I have the following simple hierarchical model specified in stan, and I have been testing it by varying K, the number of groups in my data. When tested for K = 1 (group 1) and K = 2 (group 1, 2), fitting works fine. However, when K = 3 (using groups 1 2, 3 from my data), I encounter a variety of issues, such as divergent transitions, high Rhat, etc. What is really interesting is that when at K = 3, the distribution of the posterior for group 1 and group 2 are visually very different from the distribution of the posterior for group 3. This is especially remarkable given that that the distribution of group 1 looks the same when tested for K = 1 and K = 2.
I’m unsure of what the cause for this might be. Adding additional groups should not change the model estimation process for earlier groups, given the model that I have specified below. If there is any other information that would be helpful for me to provide, please let me know!
data {
int<lower=0> N;
vector[N] alpha_hat_jdy;
vector<lower = 0>[N] sigma_alpha;
int g[N]; //group assignment
int<lower=0> K; //number of groups
}
//
parameters {
vector<lower = 0>[N] alpha_jdy;
vector<lower = 0>[K] k_my;
vector<lower = 0>[K] theta_my;
}
//
model {
alpha_hat_jdy ~ normal(-alpha_jdy, sigma_alpha);
alpha_jdy ~ gamma(k_my[g], theta_my[g]);
}
Hi, a few points that stand out that might contribute to your trouble:
the group-level parameters of your gamma distribution currently have improper priors (equal probs for all positive real values); I strongly recommend you specify at least a weakly informative prior for each
because group-level parameters don’t have a prior, no pooling is happening, so I’m unsure what’s hierarchical about this model; for a hierarchical model, I would expect a parameter for the overall population mean, a variance-like parameter for the variation between groups; from the latter two, construct the shape and rate parameters of your gamma distribution for group-level means.

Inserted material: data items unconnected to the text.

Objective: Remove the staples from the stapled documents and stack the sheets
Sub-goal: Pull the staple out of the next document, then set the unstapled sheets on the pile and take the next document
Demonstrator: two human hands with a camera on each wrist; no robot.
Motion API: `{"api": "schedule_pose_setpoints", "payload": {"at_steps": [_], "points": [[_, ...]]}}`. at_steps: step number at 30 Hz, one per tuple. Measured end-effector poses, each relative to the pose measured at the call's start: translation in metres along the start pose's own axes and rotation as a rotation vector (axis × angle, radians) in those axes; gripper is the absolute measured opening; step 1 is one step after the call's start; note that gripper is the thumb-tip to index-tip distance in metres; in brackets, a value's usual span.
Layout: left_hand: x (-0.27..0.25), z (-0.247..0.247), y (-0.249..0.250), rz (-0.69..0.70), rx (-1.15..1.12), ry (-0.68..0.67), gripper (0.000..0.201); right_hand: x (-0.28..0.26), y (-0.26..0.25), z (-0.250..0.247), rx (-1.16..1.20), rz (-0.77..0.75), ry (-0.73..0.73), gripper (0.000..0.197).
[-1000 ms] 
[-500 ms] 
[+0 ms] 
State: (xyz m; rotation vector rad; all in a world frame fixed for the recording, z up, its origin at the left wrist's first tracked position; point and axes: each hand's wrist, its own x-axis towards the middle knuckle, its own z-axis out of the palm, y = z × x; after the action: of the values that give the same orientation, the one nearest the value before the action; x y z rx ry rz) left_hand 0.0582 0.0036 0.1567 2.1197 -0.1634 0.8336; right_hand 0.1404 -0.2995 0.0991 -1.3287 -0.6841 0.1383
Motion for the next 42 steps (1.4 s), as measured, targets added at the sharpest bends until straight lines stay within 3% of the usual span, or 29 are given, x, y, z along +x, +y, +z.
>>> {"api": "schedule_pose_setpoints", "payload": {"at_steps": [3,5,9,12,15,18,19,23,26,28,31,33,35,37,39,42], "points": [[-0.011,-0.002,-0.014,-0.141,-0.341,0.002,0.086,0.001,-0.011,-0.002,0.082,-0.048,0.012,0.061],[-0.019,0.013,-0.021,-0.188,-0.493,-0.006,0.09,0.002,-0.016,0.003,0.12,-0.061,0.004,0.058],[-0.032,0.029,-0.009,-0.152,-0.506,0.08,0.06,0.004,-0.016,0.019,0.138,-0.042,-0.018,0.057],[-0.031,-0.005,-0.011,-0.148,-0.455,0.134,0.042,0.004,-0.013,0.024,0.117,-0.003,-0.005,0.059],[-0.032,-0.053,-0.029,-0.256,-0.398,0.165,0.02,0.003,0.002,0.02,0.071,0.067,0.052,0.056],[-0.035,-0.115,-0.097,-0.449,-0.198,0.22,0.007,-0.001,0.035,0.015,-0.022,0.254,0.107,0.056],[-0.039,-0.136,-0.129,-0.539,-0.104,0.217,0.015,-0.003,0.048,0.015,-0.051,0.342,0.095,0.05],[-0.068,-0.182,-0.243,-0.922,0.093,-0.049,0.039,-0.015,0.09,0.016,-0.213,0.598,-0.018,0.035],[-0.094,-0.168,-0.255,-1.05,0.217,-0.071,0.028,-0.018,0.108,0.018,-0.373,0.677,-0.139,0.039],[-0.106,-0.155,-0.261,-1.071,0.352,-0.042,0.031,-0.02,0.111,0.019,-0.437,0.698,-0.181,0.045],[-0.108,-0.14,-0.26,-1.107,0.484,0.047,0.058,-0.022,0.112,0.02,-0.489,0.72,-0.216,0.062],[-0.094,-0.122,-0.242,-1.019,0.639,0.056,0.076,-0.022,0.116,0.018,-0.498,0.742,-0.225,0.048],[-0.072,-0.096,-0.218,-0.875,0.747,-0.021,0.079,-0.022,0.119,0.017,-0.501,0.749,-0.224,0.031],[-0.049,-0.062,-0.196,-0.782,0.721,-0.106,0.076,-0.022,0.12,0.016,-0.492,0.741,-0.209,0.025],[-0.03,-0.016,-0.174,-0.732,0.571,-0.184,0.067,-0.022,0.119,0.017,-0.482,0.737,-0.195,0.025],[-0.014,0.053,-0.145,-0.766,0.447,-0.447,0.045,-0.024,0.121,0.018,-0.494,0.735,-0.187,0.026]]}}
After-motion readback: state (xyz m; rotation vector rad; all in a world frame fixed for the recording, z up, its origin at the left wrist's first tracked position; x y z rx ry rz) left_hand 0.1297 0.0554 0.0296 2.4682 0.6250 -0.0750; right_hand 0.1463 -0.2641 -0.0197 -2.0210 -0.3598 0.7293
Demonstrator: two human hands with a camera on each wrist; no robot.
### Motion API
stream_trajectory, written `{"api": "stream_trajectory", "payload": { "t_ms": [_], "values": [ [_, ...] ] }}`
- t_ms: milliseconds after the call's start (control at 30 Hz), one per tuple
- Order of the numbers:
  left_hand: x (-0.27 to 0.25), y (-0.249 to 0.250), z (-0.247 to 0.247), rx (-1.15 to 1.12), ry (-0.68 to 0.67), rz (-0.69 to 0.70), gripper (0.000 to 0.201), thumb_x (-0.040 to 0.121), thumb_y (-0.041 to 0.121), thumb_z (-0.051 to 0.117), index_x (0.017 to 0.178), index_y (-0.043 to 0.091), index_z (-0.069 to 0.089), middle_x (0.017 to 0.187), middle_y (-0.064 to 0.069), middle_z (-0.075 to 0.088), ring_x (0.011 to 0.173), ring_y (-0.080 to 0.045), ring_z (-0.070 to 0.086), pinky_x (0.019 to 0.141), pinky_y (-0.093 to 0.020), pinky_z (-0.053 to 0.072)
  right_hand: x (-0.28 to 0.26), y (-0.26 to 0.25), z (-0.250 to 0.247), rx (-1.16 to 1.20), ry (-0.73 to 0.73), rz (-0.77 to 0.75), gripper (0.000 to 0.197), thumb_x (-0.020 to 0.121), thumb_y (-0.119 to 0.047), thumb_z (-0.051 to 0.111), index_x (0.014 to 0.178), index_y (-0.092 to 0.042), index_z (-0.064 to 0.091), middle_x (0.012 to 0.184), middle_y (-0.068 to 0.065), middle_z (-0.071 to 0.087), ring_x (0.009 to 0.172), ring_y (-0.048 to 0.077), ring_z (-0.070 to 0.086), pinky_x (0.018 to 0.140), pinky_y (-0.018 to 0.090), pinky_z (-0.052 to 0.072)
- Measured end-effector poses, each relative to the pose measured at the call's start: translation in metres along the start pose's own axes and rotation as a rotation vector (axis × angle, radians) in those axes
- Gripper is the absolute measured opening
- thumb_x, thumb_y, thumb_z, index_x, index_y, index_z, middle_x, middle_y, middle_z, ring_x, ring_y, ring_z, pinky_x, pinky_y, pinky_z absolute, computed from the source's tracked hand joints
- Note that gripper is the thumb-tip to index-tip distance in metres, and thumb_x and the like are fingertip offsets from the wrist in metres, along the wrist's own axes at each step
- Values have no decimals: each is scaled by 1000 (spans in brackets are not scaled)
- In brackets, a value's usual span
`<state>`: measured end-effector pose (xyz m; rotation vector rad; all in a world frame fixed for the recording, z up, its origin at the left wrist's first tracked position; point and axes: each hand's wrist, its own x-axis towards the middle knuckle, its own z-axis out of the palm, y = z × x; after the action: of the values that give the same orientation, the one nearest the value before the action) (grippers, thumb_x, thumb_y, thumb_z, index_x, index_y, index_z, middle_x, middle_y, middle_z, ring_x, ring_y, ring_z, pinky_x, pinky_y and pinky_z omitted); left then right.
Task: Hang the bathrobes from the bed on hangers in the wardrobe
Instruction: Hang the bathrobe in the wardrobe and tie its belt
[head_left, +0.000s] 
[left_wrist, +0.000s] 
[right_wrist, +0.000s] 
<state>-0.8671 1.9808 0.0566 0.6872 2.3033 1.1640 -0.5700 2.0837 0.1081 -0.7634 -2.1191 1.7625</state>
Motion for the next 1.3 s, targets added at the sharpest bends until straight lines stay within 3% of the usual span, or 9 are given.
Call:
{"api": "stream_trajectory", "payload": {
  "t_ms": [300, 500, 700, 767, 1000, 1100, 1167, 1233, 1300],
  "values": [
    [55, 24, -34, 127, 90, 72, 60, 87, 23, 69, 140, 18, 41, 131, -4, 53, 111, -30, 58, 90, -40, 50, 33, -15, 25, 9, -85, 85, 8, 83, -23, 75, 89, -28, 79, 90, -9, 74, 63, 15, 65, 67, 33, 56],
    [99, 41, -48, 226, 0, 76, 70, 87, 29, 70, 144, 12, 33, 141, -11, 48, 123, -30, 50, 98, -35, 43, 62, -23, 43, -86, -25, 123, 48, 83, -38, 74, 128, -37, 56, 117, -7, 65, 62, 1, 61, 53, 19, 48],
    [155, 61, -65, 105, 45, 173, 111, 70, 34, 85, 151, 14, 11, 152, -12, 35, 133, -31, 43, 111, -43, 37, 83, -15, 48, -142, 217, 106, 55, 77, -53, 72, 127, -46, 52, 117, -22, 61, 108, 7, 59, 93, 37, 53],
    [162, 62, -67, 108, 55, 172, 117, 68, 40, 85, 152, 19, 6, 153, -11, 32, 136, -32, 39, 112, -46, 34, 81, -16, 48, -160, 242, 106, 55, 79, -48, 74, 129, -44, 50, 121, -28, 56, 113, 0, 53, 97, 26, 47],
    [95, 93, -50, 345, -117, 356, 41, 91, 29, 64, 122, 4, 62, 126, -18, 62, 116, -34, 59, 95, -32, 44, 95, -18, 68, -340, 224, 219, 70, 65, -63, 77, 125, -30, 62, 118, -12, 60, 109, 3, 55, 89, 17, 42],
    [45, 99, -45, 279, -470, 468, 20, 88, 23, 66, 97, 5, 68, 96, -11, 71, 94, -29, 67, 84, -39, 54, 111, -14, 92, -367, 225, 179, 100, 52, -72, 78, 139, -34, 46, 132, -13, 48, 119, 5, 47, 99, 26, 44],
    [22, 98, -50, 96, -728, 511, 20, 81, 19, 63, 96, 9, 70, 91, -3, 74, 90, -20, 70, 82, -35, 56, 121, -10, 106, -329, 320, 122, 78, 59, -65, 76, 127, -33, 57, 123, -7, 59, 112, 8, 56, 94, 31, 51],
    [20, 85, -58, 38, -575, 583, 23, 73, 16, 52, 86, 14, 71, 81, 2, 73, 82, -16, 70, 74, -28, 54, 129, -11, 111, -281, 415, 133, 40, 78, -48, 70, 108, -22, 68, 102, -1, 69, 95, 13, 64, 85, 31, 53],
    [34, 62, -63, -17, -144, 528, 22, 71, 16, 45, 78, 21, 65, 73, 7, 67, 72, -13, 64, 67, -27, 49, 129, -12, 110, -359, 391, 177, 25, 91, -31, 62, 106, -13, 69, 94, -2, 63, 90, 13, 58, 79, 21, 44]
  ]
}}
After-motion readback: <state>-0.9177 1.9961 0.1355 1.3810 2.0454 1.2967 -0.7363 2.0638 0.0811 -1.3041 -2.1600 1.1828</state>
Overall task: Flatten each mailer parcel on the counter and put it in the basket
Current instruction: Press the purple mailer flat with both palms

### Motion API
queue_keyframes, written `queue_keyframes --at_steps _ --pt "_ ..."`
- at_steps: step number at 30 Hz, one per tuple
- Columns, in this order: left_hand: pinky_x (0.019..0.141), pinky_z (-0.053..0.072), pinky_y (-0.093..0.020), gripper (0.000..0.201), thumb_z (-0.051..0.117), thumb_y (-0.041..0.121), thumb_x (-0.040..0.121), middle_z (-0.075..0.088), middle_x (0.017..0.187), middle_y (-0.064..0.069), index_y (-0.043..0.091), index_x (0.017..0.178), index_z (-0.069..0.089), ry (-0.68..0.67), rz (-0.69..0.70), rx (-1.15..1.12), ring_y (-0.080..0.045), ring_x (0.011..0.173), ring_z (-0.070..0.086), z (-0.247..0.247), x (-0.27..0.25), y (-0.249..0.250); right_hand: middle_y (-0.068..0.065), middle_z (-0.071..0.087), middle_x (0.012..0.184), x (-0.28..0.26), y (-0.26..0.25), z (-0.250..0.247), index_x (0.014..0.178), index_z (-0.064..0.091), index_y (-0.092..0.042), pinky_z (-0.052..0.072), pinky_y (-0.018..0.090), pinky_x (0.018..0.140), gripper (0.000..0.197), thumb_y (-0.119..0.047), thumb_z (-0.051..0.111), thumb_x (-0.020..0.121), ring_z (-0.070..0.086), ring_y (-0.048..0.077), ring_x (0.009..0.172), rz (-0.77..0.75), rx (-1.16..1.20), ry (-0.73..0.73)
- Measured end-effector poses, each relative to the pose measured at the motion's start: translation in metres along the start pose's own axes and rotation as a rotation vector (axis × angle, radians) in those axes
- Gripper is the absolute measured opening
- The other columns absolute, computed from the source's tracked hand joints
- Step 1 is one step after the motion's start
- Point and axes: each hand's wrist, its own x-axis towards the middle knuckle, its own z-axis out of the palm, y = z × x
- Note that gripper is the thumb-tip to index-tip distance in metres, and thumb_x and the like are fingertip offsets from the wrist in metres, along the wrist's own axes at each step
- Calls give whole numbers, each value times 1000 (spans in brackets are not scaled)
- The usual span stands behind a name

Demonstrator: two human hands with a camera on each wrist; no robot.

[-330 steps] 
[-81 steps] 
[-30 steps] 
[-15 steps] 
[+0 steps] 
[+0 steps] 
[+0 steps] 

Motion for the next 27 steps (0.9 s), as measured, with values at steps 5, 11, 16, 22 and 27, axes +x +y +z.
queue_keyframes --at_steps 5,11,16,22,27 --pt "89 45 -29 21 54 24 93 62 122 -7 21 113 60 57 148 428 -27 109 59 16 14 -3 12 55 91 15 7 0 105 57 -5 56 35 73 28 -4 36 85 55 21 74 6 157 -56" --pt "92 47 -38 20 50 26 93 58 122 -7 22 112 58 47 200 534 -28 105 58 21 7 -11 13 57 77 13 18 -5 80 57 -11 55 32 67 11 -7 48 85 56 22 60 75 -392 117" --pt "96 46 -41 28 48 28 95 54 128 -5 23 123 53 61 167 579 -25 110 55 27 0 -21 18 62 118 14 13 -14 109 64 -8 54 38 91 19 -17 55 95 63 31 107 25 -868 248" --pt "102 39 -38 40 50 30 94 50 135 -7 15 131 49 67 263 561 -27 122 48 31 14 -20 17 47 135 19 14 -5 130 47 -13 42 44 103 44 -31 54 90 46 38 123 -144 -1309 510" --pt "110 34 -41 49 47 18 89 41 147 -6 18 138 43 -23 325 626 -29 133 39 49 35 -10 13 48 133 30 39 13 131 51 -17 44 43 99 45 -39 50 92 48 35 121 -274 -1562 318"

the group-level means seem to be restricted to be strictly negative (negated gamma-distributed variates), whereas the data alpha_hat_jdy does not seem to be limited to negative values; for further help, it would be good to understand what you are trying to model and why this way
Thank you for your suggestions! On your last point - I want to restrict alpha_jdy to be negative because I’m trying to impose shrinkage methods on the slopes of some demand curves, and economic theory says that demand curves must be negative.
On your note about priors - how would I go about specifying a weakly informative prior for the parameters of my gamma distribution.